===== EXTRACTED INFORMATION
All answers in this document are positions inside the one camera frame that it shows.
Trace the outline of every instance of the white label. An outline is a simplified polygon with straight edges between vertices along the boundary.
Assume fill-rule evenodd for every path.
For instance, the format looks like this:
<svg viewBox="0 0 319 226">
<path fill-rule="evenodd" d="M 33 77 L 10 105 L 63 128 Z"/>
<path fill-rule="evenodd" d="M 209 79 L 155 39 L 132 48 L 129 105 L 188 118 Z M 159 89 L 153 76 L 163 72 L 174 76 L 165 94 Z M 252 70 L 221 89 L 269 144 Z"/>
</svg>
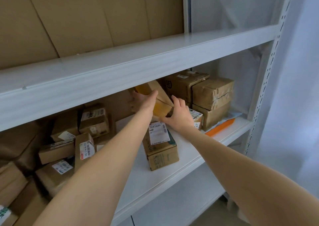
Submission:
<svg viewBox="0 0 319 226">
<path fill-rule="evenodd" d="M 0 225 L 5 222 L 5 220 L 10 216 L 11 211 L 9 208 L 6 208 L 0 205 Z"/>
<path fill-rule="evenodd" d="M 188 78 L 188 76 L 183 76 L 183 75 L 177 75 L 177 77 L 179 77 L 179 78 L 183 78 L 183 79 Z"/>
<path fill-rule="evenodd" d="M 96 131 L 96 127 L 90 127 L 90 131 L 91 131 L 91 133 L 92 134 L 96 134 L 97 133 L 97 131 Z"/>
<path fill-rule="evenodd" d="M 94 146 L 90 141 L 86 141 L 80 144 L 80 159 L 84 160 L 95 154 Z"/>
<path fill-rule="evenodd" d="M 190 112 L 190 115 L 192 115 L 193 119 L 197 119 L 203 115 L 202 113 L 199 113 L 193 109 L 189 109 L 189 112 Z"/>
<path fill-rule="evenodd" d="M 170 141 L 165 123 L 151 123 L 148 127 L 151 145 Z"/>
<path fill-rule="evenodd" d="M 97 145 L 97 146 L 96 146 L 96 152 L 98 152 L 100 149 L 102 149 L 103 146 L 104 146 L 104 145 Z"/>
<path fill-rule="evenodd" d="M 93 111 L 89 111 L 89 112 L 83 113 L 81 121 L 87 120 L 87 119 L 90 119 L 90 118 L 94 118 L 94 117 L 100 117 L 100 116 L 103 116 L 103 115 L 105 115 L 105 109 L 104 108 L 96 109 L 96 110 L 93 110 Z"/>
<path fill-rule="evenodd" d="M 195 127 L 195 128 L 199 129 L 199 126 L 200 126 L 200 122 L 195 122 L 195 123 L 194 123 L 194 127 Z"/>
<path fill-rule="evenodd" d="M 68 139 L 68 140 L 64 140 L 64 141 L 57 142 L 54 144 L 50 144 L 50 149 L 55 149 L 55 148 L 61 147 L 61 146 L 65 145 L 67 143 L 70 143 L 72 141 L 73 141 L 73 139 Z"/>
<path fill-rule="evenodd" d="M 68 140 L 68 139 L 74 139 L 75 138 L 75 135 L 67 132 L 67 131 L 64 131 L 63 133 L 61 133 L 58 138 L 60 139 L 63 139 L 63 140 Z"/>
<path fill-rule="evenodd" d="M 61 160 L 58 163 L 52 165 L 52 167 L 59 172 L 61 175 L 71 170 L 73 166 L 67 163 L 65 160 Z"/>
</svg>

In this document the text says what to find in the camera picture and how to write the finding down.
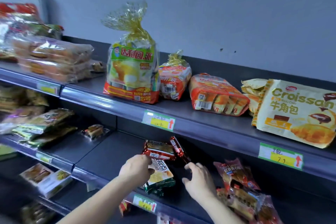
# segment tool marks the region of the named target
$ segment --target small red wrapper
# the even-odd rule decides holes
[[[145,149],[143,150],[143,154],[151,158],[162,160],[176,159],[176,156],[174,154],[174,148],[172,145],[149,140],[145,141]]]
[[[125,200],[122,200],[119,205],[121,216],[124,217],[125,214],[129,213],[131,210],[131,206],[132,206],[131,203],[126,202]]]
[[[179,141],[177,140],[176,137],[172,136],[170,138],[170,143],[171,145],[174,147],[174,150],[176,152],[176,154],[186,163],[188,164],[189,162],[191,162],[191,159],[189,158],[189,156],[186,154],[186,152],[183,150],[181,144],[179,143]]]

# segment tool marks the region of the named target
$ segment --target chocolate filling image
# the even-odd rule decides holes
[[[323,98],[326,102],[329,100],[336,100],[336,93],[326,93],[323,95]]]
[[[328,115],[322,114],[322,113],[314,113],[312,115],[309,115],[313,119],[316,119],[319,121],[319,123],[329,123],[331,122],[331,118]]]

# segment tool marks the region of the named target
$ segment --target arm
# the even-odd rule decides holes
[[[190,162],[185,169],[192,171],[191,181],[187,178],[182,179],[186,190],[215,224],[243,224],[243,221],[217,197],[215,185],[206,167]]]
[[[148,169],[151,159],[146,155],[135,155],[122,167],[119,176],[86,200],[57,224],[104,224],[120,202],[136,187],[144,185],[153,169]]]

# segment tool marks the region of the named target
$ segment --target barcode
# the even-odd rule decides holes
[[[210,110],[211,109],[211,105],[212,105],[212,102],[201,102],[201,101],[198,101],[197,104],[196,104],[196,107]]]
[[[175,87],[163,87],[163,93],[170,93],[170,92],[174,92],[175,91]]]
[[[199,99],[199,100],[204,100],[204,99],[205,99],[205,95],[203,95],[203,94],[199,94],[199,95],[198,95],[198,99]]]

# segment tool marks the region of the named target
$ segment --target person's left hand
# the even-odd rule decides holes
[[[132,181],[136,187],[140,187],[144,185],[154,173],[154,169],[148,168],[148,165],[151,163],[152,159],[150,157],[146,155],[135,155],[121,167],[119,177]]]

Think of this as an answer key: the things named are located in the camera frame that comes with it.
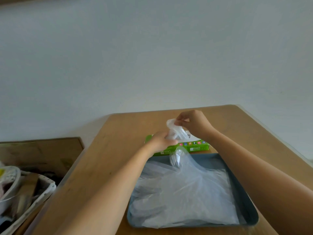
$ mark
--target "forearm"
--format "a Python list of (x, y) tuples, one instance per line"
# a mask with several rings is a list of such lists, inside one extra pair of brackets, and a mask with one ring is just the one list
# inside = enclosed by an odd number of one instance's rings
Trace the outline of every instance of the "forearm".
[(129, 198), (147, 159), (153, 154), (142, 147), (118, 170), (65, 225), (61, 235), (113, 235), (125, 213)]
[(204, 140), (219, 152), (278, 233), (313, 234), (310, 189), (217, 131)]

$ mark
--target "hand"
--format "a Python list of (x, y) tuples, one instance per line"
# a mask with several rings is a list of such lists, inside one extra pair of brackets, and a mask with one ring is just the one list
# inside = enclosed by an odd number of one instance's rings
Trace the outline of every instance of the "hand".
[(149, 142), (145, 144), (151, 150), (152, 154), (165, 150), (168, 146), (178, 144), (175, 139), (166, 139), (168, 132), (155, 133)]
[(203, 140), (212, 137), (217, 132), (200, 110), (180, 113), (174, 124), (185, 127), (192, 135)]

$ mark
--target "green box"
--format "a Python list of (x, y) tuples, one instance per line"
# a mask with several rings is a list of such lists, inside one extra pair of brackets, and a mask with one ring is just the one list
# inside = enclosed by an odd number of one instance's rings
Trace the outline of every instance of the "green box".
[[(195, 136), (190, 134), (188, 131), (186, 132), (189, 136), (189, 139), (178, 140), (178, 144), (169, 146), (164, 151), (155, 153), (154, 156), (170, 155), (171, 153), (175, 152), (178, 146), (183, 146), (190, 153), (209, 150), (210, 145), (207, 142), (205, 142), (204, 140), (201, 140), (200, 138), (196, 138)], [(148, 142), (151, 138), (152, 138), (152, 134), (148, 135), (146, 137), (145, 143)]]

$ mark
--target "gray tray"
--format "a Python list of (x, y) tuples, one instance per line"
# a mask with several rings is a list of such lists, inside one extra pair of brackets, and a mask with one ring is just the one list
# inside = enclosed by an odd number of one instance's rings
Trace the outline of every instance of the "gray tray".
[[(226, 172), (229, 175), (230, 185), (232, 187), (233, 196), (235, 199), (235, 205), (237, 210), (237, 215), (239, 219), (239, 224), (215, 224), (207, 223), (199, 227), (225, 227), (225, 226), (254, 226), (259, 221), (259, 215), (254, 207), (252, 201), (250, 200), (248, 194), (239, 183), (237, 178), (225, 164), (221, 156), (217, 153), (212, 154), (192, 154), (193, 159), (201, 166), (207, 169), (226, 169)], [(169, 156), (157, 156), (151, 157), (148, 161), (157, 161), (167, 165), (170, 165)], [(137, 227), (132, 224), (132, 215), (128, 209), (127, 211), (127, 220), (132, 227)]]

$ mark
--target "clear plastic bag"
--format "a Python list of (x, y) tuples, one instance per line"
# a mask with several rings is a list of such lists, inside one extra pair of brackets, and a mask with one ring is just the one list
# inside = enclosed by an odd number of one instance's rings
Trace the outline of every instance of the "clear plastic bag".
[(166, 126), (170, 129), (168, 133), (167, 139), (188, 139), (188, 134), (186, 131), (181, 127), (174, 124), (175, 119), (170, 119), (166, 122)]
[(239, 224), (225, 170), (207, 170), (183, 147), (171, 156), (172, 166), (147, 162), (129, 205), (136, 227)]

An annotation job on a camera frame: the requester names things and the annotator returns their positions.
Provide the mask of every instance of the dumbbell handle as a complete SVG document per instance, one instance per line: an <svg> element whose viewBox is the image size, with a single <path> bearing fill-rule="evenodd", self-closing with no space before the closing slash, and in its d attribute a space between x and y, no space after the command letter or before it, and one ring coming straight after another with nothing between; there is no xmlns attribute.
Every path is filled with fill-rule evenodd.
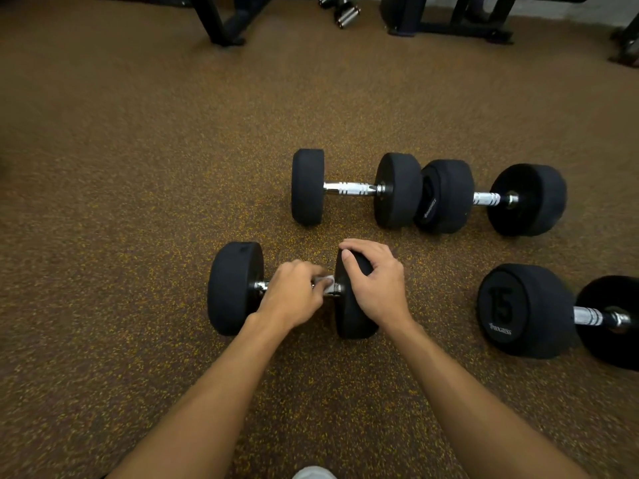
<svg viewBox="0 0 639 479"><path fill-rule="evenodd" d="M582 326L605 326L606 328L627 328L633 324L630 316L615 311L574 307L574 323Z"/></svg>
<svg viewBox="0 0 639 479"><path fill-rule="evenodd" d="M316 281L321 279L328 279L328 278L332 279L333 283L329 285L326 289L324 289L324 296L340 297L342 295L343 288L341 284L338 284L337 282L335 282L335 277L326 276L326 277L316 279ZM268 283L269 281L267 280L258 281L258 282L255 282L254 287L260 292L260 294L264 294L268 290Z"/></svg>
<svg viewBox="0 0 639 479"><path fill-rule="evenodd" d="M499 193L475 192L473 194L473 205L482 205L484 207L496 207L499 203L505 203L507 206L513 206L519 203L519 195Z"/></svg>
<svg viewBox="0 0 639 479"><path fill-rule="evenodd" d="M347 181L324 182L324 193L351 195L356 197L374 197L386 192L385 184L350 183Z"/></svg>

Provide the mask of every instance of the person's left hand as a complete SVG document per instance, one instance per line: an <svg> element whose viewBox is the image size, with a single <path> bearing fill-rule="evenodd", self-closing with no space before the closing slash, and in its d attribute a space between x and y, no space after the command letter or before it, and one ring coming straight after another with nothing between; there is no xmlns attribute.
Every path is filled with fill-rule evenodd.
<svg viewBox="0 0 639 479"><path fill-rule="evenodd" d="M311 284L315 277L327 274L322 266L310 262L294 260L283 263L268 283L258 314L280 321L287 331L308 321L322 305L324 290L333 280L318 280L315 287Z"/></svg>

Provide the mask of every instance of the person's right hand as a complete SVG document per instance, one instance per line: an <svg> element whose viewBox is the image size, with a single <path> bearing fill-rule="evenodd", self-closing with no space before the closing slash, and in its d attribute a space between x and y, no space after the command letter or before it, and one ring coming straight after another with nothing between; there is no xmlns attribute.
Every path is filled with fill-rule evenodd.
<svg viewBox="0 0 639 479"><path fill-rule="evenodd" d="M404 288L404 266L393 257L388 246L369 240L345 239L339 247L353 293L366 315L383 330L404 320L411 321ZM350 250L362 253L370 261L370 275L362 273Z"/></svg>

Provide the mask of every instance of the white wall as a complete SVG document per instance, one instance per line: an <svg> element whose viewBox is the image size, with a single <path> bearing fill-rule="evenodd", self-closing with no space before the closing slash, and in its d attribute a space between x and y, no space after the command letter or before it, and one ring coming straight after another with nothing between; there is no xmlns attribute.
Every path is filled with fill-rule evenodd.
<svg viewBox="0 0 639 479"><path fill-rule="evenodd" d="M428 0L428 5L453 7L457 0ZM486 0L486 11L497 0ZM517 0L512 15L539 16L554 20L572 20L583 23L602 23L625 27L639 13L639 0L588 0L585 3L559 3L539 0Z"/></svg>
==========
PROBLEM DETAILS: Look through the entries above; copy every line holding the string "that".

SOLUTION TO THIS PROBLEM:
All answers in this document are positions inside the one camera frame that it shows.
Think of this as an answer key: the things named are located in the camera frame that comes with it.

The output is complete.